* **WHAT YOU NEED TO DO**: Take every line containing "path" from the material and copy it.

** DATA EXCERPT follows **

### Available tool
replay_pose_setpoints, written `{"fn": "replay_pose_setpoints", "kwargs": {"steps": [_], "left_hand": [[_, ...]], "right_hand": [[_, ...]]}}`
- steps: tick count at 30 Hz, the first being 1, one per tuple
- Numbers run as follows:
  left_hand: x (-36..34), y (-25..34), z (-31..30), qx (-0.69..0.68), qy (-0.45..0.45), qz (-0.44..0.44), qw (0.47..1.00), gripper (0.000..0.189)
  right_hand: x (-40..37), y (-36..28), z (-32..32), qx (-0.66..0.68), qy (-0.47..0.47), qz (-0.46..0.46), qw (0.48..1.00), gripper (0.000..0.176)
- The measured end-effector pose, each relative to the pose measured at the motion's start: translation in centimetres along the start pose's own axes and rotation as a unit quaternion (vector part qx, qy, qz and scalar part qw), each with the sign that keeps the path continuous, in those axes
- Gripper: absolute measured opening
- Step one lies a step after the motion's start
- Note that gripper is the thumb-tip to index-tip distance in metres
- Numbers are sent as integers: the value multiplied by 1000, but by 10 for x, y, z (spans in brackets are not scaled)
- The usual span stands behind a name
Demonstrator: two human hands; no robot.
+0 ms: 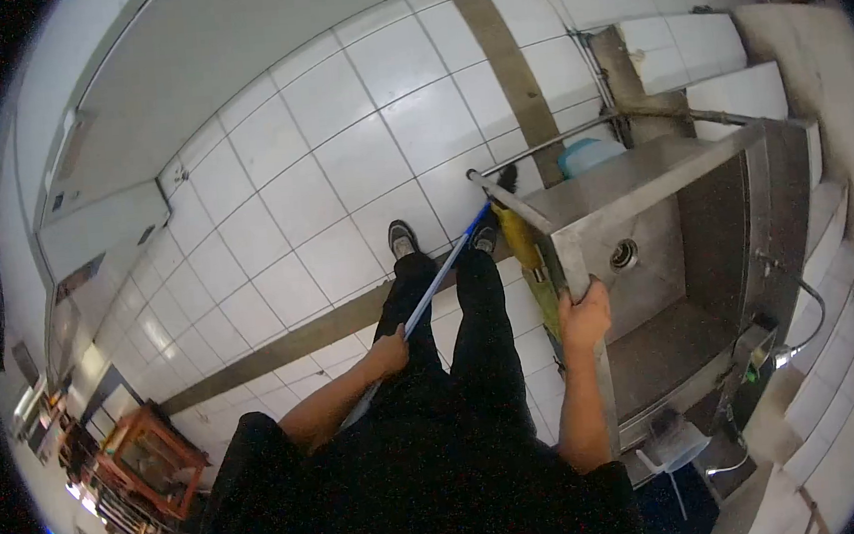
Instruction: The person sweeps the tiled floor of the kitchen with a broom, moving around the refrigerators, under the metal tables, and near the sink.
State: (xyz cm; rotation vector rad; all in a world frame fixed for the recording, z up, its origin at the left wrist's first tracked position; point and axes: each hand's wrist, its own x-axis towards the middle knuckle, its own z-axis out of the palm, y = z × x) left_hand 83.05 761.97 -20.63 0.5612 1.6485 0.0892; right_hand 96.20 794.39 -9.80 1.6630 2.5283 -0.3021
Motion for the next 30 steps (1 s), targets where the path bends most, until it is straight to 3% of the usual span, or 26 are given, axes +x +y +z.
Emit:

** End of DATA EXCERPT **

* **ANSWER FOR THIS EXERCISE**:
- The measured end-effector pose, each relative to the pose measured at the motion's start: translation in centimetres along the start pose's own axes and rotation as a unit quaternion (vector part qx, qy, qz and scalar part qw), each with the sign that keeps the path continuous, in those axes
Motion for the next 30 steps (1 s), targets where the path bends most, until it is straight to 3% of the usual span, or 26 are given, axes +x +y +z.

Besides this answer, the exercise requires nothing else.